Red Cabbage (Brassica oleracea L.) Mediates Redox-Sensitive Amelioration of Dyslipidemia and Hepatic Injury Induced by Exogenous Cholesterol Administration

The widely used culinary vegetable, red cabbage (Brassica oleracea L. Var. capitata f. rubra), of the Brassicaceae family contains biologically potent anthocyanins and a myriad of antioxidants. Previous studies have shown that the pharmacological effects of red cabbage in vivo are redox-sensitive. The present study explored whether red cabbage modulates various histopathological and biochemical parameters in rats administered with a cholesterol-rich diet (CRD). To this end, prolonged administration of a lyophilized-aqueous extract of red cabbage (250 and 500 mg/kg body weight) significantly blunted the imbalances in lipids, liver enzymes and renal osmolytes induced by the CRD. The effects of red cabbage were compared to simvastatin (30 mg/kg body weight) treated rats. Estimation of malondialdehyde and non-protein sulfhydryls revealed robust antioxidant properties of red cabbage.
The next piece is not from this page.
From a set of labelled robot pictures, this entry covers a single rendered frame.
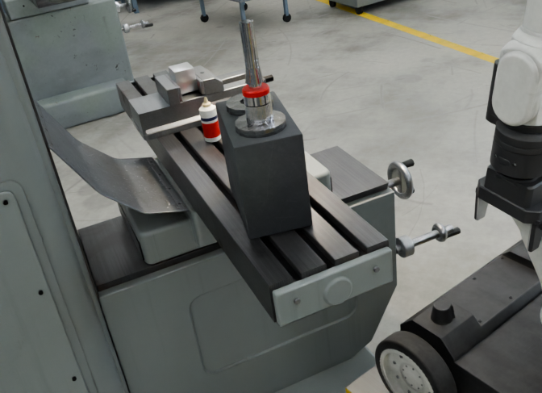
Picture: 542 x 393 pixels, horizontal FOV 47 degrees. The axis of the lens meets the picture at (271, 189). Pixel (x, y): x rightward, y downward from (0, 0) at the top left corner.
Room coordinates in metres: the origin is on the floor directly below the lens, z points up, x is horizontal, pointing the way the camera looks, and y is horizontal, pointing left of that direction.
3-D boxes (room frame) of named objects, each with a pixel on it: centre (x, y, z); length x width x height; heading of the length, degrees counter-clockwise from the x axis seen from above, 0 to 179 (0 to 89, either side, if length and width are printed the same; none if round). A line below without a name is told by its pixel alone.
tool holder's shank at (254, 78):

Histopathological analysis of livers from rats administered with red cabbage showed marked inhibition in inflammatory and necrotic changes triggered by CRD. Similarly, in vitro studies using a 2′,7′-Dichlorofluorescein-based assay showed that red cabbage conferred cytoprotective effects in cultured HepG2 cells. In conclusion, the present study discloses the potential therapeutic effects of red cabbage in dyslipidemia as well as hepatic injury, that is at least, partly mediated by its antioxidant properties.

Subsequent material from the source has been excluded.